00:00 15 Gennaio 2007

L’inverno ha scelto l’America. FORTE ondata di gelo sugli USA!

Freddo e neve sui settori centro-occidentali statunitensi, con temperature glaciali. Un inverno americano che tuttavia rientra nella norma, ma che può apparire piuttosto lontano dalle nostre "realtà".

L’inverno ha scelto l’America. FORTE ondata di gelo sugli USA!

Ancora poche novità all’orizzonte e l’inverno mediterraneo lentamente scivola via, soffocato dall’ingombrante persistenza anticiclonica
con temperature eccezionalmente miti in montagna, quasi autunnali al suolo. Insomma una stagione al momento da “archiviare” come tra le
più calde del secolo, almeno in Europa. Sul Nord America intanto l’inverno sta mostrando gli artigli, con i soliti intensi scambi meridiani e accesi contrasti termici.

L’ondata di freddo prevista dai modelli con parecchi giorni di anticipo sugli Stati Uniti occidentali, non si è fatta attendere. La formazione di un vasto campo di alta pressione sul Pacifico orientale ha convogliato masse d’aria di estrazione polare verso il settore statunitense centro-occidentale portando il gelo ad interessare zone a latitudini piuttosto basse caratterizzate da un clima solitamente mite nella stagione invernale, mentre masse d’aria piuttosto mite si sono proiettate sul settore orientale statunitense portando la colonnina di mercurio a segnare valori termici decisamente elevati per la stagione.

Nel fine settimana, estese gelate, generate da pioggia congelantesi hanno interessato parte delle pianure centrali e nel Midwest, tra cui Oklahoma City, Tulsa, Chanute e Wichita nello stato del Kansas, Sedalia e St.Louis nel Missouri e Quincy nell’Illinois.

Tra sabato e domenica la colata gelida ha interessato gran parte dei settori centro-occidentali statunitensi, sino a lambire il confine con il Messico.

Freddo intenso in California con -2°C presso San Francisco ed estese gelate anche sui settori desertici fra California e Arizona, come i -4°C registrati presso Needles e a Palm Springs.

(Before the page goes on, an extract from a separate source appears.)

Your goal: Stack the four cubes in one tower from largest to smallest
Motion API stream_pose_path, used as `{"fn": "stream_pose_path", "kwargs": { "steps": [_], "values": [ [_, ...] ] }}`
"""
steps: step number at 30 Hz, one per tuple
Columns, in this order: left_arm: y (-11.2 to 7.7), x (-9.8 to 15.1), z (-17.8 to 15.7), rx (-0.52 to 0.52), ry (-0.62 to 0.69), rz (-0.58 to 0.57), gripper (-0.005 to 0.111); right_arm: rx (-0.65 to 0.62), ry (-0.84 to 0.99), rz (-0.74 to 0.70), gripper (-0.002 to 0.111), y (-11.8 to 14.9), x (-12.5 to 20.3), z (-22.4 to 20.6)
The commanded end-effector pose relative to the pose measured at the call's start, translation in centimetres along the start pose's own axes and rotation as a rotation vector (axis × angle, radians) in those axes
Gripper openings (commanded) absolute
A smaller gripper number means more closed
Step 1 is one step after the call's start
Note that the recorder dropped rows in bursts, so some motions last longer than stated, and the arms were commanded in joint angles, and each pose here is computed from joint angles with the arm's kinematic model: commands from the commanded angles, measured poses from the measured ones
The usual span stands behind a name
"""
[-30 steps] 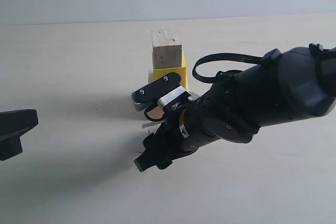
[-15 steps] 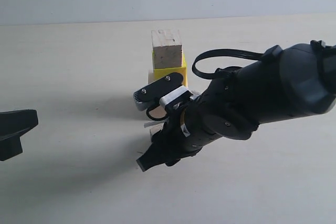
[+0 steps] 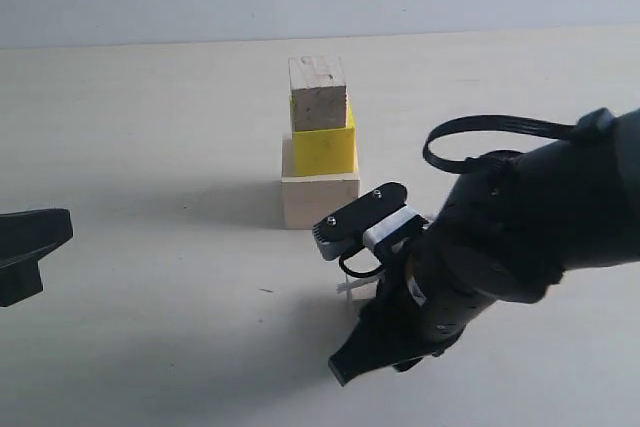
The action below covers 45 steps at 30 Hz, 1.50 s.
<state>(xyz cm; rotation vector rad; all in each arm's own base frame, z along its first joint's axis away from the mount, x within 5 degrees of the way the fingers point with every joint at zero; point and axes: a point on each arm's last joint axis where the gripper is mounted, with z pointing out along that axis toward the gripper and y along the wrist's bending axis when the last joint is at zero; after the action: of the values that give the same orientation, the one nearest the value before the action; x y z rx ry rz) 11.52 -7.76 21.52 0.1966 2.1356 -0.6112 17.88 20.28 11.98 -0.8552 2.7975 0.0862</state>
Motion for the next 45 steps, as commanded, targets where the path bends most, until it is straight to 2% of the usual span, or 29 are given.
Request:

Temperature gelide anche a Yuma, al confine tra Arizona e Messico con ben -3°C; valore per altro, vicino al record storico di temperatura di -5°C del 24 gennaio 1937. incredibile la massima di ieri di soli 8°C ,anch’essa a un passo dal record assoluto del 13 dicembre 1932, l’unico giorno della sua storia in cui venne imbiancata dalla neve.

Sfiorati -24°C presso Flagstaff, Arizona, che ha media delle minime di gennaio di -6°C. Massima ieri di soli 6°C nella normalmente rovente Bullhead City, uno dei luoghi abitati più caldi del mondo, la cui media delle massime di gennaio è 17°C.

Attualmente accumuli di pioggia congelantesi stanno interessando lo stato del Wisconsin, Michigan, l’Illinois e l’Indiana. Nuvoloso ma pochi fenomeni sulla costa atlantica e sugli stati sud-orientali dove le temperature risultano piuttosto miti per il periodo come i 20°C registrati stamane presso Nashville, i 14°C di Washington e i 6°C di New York.

Molto freddo ma più soleggiato sui settori centro occidentali con -17°C a Denver, -15°C ad Helena, -9°C a Biose e -3°C a Seattle.

In seguito la colata artica tenderà a portarsi lentamente verso gli stati centrali, per poi propagarsi entro metà settimana sulla costa atlantica, determinando un brusco calo termico sugli stati del nord-est e sulle regioni dei Grandi Laghi, con valori termici inferiori ai -20°C a 850 hPa.

L’aria fredda intanto potrebbe spingersi sino a latitudini piuttosto basse determinando estese gelate e nevicate sul Texas sino a lambire i settori settentrionali dell’Altopiano Messicano.